Il y a quelques semaines, un lecteur nous a demandé si nous vendions du maïs lessivé. Même si la réponse fût négative, ça m’a donné l’idée de poser la question au travail, histoire de savoir si ce terme évoquait quelque chose. Résultat: personne n’en avait jamais entendu parlé; même si on en retrouve un peu partout dans les supermarchés.

Je me suis donc dit qu’il serait à propos d’en faire un billet tout en vous faisant part, du même coup, d’un ouvrage très complet sur une panoplie de termes culinaires anciens.

Avant tout, je cherchais des écrits afin de soutenir mes propos sur ce sujet et ceux-ci me sont parvenus par hasard.

En effet, ma conjointe a fait l’acquisition il y a deux semaines  de la « Genèse de la cuisine québécoise« , écrit par Jean-Marie-Francoeur.  Destiné à une clientèle, avouons-le, plutôt mordu du genre, cette brique de plus de 500 pages fourbille d’anecdotes, de citations et de références historiques puisées à même nos racines culinaires françaises, anglaises et amérindiennes.

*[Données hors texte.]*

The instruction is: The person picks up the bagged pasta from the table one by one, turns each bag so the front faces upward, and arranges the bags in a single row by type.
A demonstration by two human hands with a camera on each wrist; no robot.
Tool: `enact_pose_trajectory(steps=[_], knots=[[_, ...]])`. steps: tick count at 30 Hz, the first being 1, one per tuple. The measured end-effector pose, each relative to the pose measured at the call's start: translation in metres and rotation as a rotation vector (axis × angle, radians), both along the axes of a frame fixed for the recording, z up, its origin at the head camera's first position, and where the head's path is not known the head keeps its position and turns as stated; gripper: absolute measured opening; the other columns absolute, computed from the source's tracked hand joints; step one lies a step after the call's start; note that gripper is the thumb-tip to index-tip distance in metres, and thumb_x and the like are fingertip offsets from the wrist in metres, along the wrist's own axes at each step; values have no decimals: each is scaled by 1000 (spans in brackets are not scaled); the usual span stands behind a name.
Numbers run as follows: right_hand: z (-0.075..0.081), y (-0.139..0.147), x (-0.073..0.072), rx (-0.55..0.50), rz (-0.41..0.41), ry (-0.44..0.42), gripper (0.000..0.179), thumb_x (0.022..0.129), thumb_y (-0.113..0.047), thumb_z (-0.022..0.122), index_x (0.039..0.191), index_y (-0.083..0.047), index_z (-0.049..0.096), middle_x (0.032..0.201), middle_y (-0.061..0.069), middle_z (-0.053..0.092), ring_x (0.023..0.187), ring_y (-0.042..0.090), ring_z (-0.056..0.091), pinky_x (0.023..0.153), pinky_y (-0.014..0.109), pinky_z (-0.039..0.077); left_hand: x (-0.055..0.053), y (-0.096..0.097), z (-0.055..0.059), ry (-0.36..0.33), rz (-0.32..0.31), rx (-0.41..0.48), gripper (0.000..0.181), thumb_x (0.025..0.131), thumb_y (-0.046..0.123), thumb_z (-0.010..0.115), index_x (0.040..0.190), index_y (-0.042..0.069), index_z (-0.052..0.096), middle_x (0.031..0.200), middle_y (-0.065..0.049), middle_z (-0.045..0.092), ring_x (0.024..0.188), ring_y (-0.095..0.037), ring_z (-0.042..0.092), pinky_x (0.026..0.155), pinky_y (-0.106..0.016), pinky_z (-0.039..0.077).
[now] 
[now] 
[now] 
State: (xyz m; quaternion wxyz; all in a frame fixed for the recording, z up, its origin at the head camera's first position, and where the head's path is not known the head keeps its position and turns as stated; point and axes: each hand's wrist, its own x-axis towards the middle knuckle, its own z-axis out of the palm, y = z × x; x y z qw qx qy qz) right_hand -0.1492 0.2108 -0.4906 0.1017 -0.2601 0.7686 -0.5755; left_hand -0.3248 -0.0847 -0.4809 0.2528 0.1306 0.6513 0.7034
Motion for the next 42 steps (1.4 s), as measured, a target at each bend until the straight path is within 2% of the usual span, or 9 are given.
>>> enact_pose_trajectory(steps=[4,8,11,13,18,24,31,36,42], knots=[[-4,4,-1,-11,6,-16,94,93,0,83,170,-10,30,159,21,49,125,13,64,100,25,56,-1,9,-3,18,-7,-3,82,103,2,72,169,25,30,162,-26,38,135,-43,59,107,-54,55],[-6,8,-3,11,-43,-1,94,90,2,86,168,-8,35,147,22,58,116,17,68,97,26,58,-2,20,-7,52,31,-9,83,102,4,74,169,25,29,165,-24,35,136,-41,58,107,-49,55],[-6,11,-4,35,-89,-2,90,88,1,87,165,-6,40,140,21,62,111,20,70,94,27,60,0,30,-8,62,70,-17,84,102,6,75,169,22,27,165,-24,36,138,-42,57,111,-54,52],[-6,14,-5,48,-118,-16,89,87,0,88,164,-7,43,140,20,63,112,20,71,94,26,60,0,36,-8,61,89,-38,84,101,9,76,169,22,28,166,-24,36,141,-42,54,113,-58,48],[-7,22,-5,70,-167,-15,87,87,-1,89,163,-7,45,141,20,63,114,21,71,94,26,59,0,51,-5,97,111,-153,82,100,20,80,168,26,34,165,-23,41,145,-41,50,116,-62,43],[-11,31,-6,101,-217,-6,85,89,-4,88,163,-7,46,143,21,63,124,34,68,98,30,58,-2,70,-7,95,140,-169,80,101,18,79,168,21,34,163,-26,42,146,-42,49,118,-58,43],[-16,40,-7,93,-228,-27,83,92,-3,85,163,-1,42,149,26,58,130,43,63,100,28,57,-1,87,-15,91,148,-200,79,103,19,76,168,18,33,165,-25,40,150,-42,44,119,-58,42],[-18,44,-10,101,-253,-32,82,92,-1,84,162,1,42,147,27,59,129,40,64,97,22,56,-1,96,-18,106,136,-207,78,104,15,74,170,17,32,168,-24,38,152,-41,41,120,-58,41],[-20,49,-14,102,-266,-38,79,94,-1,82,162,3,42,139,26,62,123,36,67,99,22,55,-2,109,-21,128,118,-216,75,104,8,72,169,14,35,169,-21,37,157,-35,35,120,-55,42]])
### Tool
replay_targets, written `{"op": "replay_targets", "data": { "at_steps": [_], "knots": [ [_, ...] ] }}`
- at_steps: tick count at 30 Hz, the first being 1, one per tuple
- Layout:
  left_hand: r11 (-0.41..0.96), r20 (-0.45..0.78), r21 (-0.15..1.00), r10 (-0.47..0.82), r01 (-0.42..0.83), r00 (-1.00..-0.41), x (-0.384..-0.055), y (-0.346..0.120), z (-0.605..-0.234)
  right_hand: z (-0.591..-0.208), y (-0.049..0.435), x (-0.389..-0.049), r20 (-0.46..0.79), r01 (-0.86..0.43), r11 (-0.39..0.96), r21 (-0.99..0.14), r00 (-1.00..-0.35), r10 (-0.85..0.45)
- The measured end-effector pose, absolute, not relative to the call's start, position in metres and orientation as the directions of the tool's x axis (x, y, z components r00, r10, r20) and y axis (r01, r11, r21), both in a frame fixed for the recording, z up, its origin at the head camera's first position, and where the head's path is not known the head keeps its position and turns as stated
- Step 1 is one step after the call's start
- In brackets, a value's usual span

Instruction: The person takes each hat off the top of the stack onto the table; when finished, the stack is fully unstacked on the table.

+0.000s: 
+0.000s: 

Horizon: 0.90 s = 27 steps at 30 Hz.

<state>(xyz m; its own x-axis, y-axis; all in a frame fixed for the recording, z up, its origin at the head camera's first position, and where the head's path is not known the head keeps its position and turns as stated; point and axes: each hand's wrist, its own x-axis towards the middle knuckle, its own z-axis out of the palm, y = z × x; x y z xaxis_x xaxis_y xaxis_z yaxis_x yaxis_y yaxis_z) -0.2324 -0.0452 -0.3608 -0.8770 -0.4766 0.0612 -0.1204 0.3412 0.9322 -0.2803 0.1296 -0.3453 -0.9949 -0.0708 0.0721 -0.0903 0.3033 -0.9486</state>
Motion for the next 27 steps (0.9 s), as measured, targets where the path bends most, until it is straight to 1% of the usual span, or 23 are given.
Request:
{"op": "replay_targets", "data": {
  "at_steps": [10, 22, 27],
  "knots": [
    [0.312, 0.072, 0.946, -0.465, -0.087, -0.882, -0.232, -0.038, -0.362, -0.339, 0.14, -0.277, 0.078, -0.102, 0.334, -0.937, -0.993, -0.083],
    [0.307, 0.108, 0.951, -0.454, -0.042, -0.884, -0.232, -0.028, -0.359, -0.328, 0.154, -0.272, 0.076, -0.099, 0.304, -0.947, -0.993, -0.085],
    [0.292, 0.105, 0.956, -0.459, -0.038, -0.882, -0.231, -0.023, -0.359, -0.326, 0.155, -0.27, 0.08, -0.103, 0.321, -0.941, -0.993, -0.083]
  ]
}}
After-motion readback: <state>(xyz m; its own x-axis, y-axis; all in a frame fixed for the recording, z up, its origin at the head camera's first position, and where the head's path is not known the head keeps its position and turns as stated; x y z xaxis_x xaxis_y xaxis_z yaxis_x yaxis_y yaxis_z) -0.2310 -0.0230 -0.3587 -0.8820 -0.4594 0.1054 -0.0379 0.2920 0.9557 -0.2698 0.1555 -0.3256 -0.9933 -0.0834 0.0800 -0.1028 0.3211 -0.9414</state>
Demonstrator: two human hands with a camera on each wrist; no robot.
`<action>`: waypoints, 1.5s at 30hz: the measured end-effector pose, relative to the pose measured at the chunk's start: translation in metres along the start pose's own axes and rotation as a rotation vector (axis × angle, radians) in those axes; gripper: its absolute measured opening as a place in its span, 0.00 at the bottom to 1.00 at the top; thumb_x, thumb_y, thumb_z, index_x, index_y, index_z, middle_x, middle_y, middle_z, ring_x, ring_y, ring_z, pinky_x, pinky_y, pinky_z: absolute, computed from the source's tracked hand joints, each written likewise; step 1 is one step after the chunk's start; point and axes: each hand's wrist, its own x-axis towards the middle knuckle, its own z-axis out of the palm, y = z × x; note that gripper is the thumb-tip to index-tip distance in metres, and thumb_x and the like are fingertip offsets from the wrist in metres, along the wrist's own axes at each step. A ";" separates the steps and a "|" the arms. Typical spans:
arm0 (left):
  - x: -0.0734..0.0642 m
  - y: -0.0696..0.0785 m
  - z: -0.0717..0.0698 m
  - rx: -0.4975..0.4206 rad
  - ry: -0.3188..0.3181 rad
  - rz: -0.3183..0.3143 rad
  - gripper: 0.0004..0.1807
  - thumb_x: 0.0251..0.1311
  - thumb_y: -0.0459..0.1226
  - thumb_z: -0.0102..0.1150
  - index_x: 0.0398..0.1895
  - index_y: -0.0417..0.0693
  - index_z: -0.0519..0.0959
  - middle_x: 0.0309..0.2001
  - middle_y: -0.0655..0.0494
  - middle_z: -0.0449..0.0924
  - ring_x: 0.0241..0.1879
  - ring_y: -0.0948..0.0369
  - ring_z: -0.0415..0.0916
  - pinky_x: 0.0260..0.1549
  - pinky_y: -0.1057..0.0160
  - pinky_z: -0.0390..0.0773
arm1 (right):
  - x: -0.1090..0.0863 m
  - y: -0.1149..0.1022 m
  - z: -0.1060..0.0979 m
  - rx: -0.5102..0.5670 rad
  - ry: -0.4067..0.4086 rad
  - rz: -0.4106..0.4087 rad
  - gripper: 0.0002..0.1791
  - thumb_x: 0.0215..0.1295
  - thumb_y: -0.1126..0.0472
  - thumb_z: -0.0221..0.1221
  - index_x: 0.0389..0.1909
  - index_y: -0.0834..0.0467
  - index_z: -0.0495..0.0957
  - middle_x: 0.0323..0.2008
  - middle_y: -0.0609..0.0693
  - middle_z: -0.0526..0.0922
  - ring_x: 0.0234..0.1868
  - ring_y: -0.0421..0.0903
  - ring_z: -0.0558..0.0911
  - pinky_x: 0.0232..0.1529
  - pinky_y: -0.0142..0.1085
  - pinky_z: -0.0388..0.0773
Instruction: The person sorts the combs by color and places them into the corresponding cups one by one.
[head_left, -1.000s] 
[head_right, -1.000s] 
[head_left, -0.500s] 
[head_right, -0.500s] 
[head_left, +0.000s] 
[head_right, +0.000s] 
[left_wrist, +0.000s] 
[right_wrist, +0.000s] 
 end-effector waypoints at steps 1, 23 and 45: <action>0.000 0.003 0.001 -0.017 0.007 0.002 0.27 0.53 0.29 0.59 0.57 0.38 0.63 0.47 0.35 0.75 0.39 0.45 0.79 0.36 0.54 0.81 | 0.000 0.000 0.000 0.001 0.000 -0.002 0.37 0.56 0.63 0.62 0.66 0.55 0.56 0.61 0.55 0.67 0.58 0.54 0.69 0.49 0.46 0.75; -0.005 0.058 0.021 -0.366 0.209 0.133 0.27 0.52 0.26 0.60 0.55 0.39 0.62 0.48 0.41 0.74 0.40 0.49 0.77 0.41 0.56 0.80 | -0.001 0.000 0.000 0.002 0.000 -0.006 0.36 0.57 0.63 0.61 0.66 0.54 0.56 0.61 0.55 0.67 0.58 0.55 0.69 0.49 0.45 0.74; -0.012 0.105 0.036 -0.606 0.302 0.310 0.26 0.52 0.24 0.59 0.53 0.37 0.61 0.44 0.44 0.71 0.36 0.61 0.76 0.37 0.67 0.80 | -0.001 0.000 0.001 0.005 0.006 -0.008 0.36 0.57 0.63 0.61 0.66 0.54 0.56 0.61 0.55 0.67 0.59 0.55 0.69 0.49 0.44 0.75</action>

À travers le chapitre sur le passé amérindien, l’auteur évoque en surface cette ancienne technique du maïs lessivé en citant:

Maïs lessivé (source: http://www.jlfreeman.ca)

Le maïs utilisé dans la sagamité qu’on emportait comme provision de voyage était dérobé, c’est-à-dire lessivé selon le terme de l’époque. Le lessi est le nom de l’eau de trempage.

Ça ne vous dire encore rien?
Le site « servicevie.com » en fait, selon nous la meilleure description, soit:

Les gros gruaux de maïs (hominy) proviennent d’une variété dure de maïs (maïs «dent» ou maïs «flint») qui est séché sur l’épi et égrené pour ensuite être mis à tremper dans une solution de bicarbonate de sodium, de chaux ou de cendre de bois, ce qui ramollit et fait gonfler son enveloppe. Le grain est ensuite débarrassé de son enveloppe puis dégermé par un processus de friction. L’intérieur du grain est ensuite séché; il ressemble alors à du maïs à éclater mais à la texture plus molle. Souvent disponible en conserve, ce maïs est aussi séché ou cuit. On l’incorpore aux soupes et ragoûts qui mijotent longuement.

Pour ceux qui souhaiterait en goûter, l’entreprise J.E.L. Freeman, fondée il y a plus de 80 ans et situé à Boucherville en fait l’importation pour IGA notamment. Mais pour tout vous avouer, si vous le mangez cru, BEURK!!